Archive for November 14, 2006

The Line between Science & Religion

Recently I had a scientist make that all-too-common comment to me that science and religion have no conflict for him. Each has its own domain. I actually have no problem with this idea conceptually. The difficulty comes with where the line falls between them. According to Wikipedia’s summary of the Oxford Dictionary definition, “science in the broadest sense refers to any system of knowledge attained by verifiable means.” The Key word that distinguishes science from other forms of knowledge, such as poetry, history, and religion, is “verifiable.” It is verifiable to say that a fossil bone was found in a certain place in a certain matrix. Likewise it is verifiable to say the bone resembles bones of a certain species, alive or extinct. But it is not verifiable to say that the bone was buried at a certain time in the past or that its species gave birth over time to certain other genus.
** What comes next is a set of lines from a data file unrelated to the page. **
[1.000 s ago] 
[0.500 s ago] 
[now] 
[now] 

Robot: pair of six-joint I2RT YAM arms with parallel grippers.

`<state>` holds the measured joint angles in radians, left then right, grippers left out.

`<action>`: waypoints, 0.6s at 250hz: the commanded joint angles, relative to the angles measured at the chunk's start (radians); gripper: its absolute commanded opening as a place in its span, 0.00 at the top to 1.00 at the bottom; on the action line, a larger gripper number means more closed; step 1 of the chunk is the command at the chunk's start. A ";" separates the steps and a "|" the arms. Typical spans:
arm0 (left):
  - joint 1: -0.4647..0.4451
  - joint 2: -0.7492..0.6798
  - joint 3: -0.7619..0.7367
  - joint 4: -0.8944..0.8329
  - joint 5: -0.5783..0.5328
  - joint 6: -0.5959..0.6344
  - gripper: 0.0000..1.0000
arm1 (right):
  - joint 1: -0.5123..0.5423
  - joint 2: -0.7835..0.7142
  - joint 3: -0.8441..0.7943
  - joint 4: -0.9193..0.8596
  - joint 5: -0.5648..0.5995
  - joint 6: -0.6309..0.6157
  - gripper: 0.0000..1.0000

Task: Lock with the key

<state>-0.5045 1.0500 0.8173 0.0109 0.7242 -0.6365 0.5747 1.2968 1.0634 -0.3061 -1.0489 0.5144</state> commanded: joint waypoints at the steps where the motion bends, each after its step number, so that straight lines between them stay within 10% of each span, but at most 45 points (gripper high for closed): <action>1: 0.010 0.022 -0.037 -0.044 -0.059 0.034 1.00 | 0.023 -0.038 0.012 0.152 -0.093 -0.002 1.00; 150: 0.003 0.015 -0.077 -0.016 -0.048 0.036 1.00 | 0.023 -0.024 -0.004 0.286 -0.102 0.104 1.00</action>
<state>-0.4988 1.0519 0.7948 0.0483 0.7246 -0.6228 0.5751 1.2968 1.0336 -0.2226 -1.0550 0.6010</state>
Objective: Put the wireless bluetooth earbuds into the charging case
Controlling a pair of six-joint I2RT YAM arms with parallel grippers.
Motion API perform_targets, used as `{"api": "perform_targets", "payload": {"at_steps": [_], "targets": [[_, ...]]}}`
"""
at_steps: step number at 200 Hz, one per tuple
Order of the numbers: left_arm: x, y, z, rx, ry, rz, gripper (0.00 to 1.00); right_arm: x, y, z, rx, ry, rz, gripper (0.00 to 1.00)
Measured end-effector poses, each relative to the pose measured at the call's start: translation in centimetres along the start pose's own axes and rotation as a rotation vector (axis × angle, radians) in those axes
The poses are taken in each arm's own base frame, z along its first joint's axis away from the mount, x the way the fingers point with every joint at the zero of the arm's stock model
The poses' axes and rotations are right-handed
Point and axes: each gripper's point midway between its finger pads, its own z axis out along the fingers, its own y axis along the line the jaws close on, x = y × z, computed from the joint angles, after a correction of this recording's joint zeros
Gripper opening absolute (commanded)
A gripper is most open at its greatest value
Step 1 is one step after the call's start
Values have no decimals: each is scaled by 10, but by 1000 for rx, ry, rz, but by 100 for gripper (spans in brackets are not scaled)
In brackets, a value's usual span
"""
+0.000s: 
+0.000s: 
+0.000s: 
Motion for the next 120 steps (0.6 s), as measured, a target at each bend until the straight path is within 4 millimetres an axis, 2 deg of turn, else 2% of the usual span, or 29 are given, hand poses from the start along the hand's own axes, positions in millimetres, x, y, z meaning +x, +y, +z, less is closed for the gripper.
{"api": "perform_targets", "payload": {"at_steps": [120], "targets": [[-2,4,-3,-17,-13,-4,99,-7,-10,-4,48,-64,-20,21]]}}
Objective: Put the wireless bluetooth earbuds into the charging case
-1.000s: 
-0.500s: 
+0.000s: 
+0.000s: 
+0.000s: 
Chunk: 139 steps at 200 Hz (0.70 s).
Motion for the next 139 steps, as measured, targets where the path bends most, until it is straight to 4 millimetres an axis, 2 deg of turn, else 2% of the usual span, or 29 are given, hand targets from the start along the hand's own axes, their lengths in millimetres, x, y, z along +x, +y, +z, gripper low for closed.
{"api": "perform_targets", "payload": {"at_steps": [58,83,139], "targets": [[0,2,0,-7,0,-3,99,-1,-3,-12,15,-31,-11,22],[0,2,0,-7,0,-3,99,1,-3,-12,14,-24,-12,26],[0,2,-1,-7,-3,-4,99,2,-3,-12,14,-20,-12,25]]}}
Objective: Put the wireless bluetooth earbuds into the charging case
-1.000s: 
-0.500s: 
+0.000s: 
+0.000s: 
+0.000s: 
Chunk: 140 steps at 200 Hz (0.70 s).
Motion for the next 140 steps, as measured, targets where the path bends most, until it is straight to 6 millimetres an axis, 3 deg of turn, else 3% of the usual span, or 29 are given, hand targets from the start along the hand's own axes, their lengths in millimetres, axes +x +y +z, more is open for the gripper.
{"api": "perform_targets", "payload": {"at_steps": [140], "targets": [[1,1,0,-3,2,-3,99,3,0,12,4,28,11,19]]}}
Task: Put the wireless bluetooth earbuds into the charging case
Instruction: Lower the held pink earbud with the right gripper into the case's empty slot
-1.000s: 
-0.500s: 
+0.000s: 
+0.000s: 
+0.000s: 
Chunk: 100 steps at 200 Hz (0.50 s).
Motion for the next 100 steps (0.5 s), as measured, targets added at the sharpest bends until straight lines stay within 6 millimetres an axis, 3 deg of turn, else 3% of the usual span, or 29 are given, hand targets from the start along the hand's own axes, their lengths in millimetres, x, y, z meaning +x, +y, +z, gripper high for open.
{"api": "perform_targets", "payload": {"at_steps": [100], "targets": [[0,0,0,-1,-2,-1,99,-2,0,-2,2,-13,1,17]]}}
These are opinions or proposals to be argued based on the evidence. The evidence itself is NEVER conclusive for these latter propositions, because they involve one-time events in the past. Pure science always involves the ability to demonstrate repetition of the findings under controlled conditions. Science by definition cannot prove an historical event. Science also by definition cannot make a proposition about the intervention of God, i.e., whether there was a supernatural force involved in a past or present event. Therefore the conflict between science and religion is not that they do not have separate exclusive domains; it is that some “scientists” have moved the line over into the domain of religion, and fail to recognize it as a religious position.